1. What computer is this (make/model)?
2. Is this XP Pro or XP Home?
3. Have you tried any of the Windows keyboard shortcuts when you're logged in under your account, the Admin account, and/or Husband's account? The Windows keyboard shortcuts all use the Windows Key first (the Microsoft Logo key between the CTRL and ALT keys on the left side of the keyboard) plus another keyboard key. Example:
Windows Key plus the E key (hold down windows key while tapping the E key once) brings up Windows Explorer normally.
Windows Key plus the R key brings up the "Run" window, which could be very helpful.
Windows Key plus the Pause/Break key brings up the System Properties box. Again, this would be most helpful.
Try to get to those key combos when logged into the admin/husband's account and see if any of them work.
OK, one more question with a suggestion. Have you tried using your Windows CD to access Recovery Console? Recovery Console does require the Administrator password, but it sounds like you have that (even though it doesn't act like an admin account for you).

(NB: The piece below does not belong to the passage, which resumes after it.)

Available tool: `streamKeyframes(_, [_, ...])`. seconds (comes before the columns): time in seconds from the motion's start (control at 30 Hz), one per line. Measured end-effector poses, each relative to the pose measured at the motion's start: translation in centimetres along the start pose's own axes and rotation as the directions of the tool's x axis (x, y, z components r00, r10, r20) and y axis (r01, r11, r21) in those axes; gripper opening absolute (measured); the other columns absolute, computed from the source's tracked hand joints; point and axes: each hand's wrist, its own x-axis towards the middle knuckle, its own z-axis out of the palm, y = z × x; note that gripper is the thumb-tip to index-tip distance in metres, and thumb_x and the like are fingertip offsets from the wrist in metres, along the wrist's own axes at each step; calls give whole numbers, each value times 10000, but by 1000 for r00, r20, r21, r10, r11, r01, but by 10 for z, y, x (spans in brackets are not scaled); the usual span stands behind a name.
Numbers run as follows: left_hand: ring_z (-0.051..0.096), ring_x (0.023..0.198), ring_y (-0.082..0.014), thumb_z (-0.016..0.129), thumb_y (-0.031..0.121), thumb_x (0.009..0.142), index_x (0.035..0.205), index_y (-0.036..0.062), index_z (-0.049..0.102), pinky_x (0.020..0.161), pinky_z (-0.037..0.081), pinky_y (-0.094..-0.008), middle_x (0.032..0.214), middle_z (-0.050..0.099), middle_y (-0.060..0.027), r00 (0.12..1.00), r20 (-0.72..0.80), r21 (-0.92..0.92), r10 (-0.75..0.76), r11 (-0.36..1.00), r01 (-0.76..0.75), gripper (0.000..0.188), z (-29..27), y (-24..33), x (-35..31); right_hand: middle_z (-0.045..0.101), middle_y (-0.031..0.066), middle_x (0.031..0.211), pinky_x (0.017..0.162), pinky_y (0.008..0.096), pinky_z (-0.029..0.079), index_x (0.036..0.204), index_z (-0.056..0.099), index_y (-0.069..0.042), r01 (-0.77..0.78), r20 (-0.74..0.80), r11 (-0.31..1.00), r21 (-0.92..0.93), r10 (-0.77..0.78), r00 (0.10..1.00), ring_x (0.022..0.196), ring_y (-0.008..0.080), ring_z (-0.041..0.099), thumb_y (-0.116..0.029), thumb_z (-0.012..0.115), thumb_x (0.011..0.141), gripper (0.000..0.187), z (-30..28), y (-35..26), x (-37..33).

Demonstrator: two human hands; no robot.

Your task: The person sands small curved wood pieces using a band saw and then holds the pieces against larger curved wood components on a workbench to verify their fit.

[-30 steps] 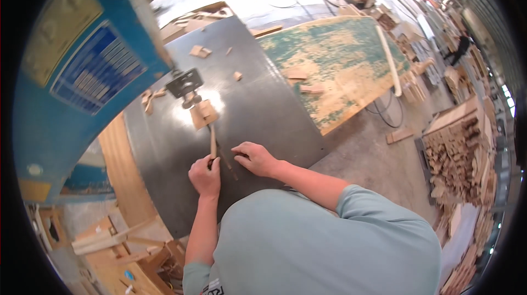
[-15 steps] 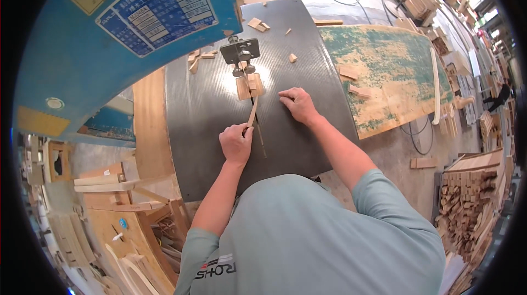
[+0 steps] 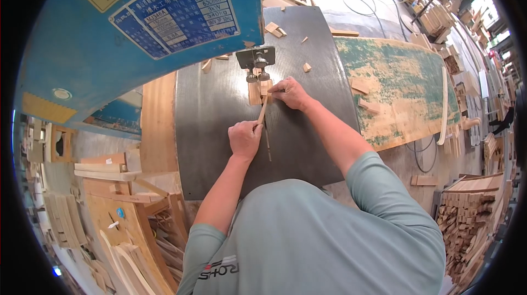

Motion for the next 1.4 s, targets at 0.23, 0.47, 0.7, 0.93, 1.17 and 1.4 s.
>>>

Boot from the Windows CD. When the option comes up for Repair, press the "R" key. This will attempt to start the Recovery Console. If it works, you'll be prompted for the Admin password. If you can get into Recovery Console, that's a very good sign. Just report back if you can access Recovery Console without actually doing anything inside of it. Recovery Console will leave you at what looks like a Dos prompt once it's all loaded, by the way.

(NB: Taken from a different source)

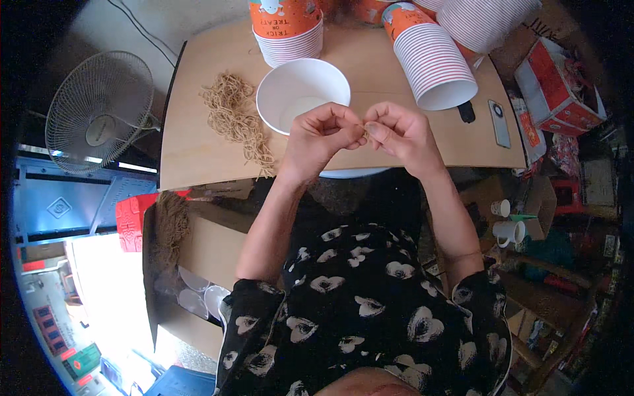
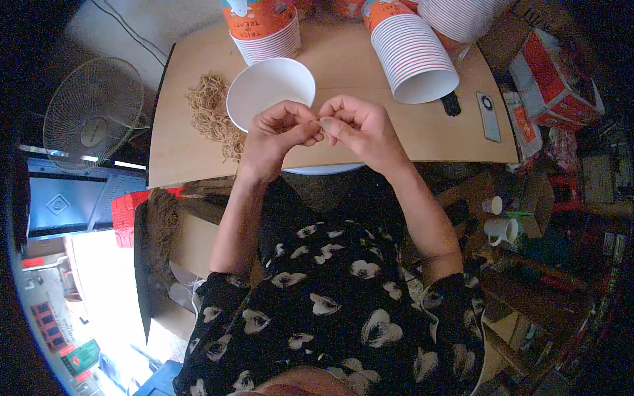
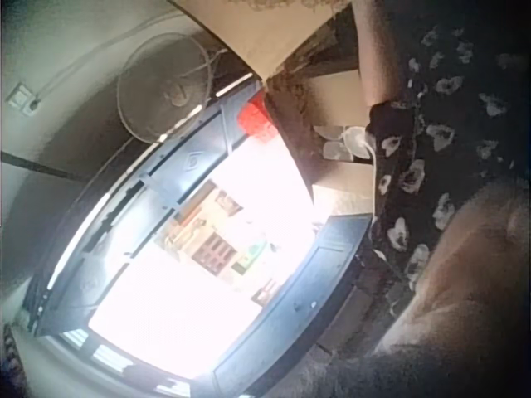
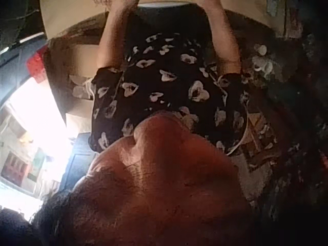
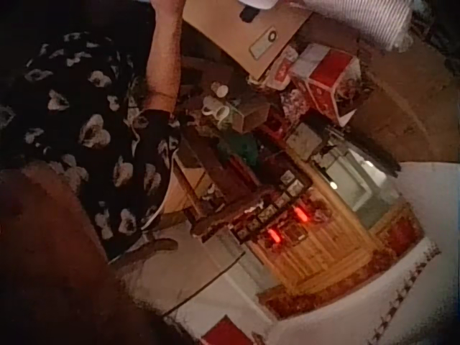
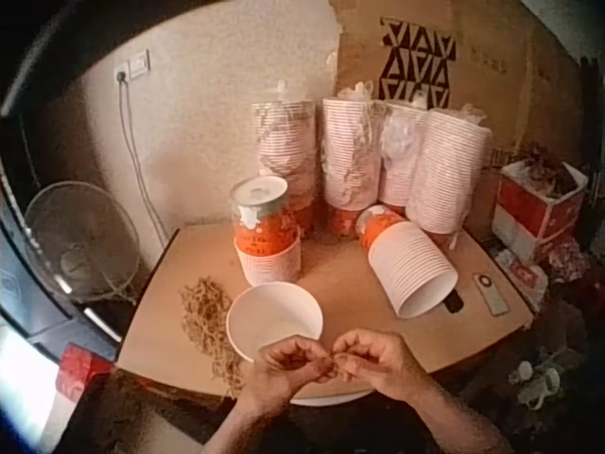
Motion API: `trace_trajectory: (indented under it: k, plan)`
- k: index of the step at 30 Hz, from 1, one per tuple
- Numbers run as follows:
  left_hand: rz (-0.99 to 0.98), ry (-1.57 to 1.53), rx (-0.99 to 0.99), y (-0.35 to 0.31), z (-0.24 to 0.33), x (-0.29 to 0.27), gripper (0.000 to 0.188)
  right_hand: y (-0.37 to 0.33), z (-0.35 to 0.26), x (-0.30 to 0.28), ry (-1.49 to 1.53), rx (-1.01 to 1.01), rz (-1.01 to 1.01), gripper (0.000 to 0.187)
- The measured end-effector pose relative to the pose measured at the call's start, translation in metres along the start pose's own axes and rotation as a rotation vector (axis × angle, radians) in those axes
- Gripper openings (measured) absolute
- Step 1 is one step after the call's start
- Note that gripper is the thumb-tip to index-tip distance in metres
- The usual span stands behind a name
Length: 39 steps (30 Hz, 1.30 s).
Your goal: Preparing stacks of paper cups by attaching rubber bands around them.
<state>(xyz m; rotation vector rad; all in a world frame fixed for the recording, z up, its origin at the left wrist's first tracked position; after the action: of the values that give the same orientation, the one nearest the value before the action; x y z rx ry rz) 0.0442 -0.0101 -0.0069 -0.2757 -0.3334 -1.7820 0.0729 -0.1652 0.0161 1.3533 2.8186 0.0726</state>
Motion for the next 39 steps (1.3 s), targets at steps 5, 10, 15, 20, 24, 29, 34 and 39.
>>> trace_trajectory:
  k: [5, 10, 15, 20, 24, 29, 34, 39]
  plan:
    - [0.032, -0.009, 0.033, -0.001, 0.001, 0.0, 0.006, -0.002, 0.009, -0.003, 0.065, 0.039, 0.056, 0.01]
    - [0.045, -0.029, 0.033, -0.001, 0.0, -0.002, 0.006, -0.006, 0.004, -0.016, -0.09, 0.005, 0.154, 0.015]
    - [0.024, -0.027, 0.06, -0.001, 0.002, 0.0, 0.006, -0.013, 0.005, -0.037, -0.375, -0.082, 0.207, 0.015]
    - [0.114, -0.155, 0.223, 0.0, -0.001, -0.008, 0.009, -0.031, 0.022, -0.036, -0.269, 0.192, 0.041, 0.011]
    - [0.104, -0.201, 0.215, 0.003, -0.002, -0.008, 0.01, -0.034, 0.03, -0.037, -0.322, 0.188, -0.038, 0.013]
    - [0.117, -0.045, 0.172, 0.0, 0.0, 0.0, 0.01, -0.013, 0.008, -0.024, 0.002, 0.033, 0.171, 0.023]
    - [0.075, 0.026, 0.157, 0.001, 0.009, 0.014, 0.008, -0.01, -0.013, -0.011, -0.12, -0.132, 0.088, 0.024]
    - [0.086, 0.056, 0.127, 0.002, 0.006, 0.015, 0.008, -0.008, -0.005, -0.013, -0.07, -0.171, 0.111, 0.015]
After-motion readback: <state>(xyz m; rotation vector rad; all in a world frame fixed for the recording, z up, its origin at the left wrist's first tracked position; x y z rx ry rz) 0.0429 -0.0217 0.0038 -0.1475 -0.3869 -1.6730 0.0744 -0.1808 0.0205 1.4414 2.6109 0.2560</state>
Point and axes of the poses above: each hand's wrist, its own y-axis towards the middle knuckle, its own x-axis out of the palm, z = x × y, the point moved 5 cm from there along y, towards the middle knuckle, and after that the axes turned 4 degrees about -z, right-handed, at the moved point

Look at this website for screenshots of what to expect with Recovery Console:
Please! don't start using the commands they show. Look at the third Blue screenshot and the first two black screens that follow. (the first two blue screenshots are for Windows 2000 vs. Windows XP in the third screenshot.) For now, don't go any further than successfully entering the Administrator password and seeing the Dos-type prompt.
Report back with answers to all, please.
Have Windows XP Home, Version 5.1 service pack 3
Dell Inspiron 1000
Tried the windows shortcut keys - no luck. Have a reinstall disk from Dell, have not tried it -- not sure if it came with his computer or mine (inspiron 1501, Dell). I'll insert the disk and wait for your instruction. Oh, my husband's acct should be the administrator, but the user "administrator" has no password - is that an issue?
No, the lack of an admin password shouldn't matter. When prompted for it, just hit the enter key.
Shouldn't matter who's disk it is, as this is just basic pre-install XP stuff. In other words, recovery console is the same on all.
I'm at DOS screen - would it be easier if you IM'd me? or is that against the rules? If it's ok, my Windows live messenger is email@example.com and my AIM is churchladyaps. If you can't im, I'll be checking for you here.
Ok, I'll IM
My first name is Rick so that's who will be adding you to the contact list.